• REQUIRED ACTION: Whatever the data contains, copy all of it exactly.

• INFORMATION SHOWN:
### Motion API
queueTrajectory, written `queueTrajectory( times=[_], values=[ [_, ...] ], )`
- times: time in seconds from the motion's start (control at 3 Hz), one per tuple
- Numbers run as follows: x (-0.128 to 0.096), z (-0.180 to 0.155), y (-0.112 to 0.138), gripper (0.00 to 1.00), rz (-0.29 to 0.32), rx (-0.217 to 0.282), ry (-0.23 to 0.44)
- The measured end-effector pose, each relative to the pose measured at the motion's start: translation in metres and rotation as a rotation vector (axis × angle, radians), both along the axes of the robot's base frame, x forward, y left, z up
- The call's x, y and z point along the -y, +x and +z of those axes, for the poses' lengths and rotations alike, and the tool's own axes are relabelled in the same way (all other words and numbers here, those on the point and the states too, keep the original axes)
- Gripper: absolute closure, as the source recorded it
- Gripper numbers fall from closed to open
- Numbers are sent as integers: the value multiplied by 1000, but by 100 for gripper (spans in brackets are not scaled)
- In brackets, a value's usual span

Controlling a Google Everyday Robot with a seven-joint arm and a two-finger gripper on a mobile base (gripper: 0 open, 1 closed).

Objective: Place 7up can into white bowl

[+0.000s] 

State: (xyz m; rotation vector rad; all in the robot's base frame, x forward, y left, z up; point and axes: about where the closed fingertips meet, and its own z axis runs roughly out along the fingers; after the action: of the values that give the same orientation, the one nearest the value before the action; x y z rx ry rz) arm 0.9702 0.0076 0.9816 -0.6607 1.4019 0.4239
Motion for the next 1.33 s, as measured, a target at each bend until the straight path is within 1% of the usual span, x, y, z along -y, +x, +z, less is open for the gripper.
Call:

• SOLUTION TO THIS EXERCISE:
### Motion API
queueTrajectory, written `queueTrajectory( times=[_], values=[ [_, ...] ], )`
- times: time in seconds from the motion's start (control at 3 Hz), one per tuple
- Numbers run as follows: x (-0.128 to 0.096), z (-0.180 to 0.155), y (-0.112 to 0.138), gripper (0.00 to 1.00), rz (-0.29 to 0.32), rx (-0.217 to 0.282), ry (-0.23 to 0.44)
- The measured end-effector pose, each relative to the pose measured at the motion's start: translation in metres and rotation as a rotation vector (axis × angle, radians), both along the axes of the robot's base frame, x forward, y left, z up
- The call's x, y and z point along the -y, +x and +z of those axes, for the poses' lengths and rotations alike, and the tool's own axes are relabelled in the same way (all other words and numbers here, those on the point and the states too, keep the original axes)
- Gripper: absolute closure, as the source recorded it
- Gripper numbers fall from closed to open
- Numbers are sent as integers: the value multiplied by 1000, but by 100 for gripper (spans in brackets are not scaled)
- In brackets, a value's usual span

Controlling a Google Everyday Robot with a seven-joint arm and a two-finger gripper on a mobile base (gripper: 0 open, 1 closed).

Objective: Place 7up can into white bowl

[+0.000s] 

State: (xyz m; rotation vector rad; all in the robot's base frame, x forward, y left, z up; point and axes: about where the closed fingertips meet, and its own z axis runs roughly out along the fingers; after the action: of the values that give the same orientation, the one nearest the value before the action; x y z rx ry rz) arm 0.9702 0.0076 0.9816 -0.6607 1.4019 0.4239
Motion for the next 1.33 s, as measured, a target at each bend until the straight path is within 1% of the usual span, x, y, z along -y, +x, +z, less is open for the gripper.
Call:

The answer has been supplied in full.